The single-player mode consists of two separate seven-level campaigns. One is an enjoyable hodgepodge of missions, but the other mirrors Saving Private Ryan, and, do you know, it's respectable. Surviving a stretch of bloody sand on the fortified Normandy beaches, the wracking experience of penetrating the enemy-rich countryside, finding my way through a ruined French town shot with snipers, and finally escorting the private to safety was one of the more involving experiences I've had with a recent first-person shooter. I didn't even mind that, my back pressed up against a concrete abutment, I was getting nailed every five seconds.

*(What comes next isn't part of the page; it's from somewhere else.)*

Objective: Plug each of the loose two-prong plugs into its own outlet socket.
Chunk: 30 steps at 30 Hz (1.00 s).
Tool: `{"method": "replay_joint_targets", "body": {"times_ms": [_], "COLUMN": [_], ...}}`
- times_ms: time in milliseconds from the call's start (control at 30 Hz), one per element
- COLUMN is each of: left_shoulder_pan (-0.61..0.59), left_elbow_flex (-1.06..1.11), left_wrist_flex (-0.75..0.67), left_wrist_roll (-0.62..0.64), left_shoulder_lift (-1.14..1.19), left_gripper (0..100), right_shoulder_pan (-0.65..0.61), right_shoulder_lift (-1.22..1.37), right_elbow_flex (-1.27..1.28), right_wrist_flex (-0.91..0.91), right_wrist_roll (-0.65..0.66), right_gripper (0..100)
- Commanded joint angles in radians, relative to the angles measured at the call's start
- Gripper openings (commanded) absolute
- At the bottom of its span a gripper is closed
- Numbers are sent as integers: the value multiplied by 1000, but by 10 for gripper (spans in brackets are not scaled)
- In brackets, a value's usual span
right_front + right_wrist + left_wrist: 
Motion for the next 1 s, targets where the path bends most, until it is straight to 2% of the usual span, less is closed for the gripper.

Games don't need aliens and other-worldly environments. They thrive on the familiar--what we know is far scarier than what we don't--and WWII G.I., pixelized and DOS-driven as it may be, is instantly familiar. The sound effects can be shattering--even if they're sometimes just playing off a soundtrack and not context-sensitive. The levels are large and deceptive. (One especially devious one directs you toward a giant tank destroyer, and into a field of blistering fire, while the real objective lies closer to your starting location.) And when the game allows you to issue basic commands to the private you're rescuing--he'll either hold position or follow the player like a puppy--WWII G.I. reaches its pinnacle. You have to think local (where do you stow the guy next?) and global (can you knock down the snipers enough so he follow you there safely?).
Is it enjoyable? You bet.
Could it be better?
Oh, you bet.
With Nam, I was so surprised that a game this graphically dated was actually entertaining that I forgot its primitivism. With WWII G.I., I'm more surprised the game is pretty much like the last one. (Fool me twice, shame on me.) I can't help but wonder what WWII G.I. would be like with a 3D game engine, real enemy AI, more command and coordination--"corporal, take two men and clear this building"--and more colors at higher resolutions. It could have been more than a surprise. It could have been great. Nam had those same problems. But the earlier game made up for its lack of AI with the careful siting of snipers within the jungle environment. You never knew quite where the next bullet was coming from--you just couldn't see very far--and this enforced an ultrarealistic sense of paranoia and caution. WWII has snipers as well, but the relative lack of foliage here reveals the utter ineptness of the enemy. It's like Wolfenstein 3-D. They don't use cover. They don't run away when under fire. They don't coordinate their attacks. They stand there with egg on their faces and let you gun them down by the hundreds.
In those moments, I don't feel like a commando. I feel super-human, and this once-familiar game seems a stranger.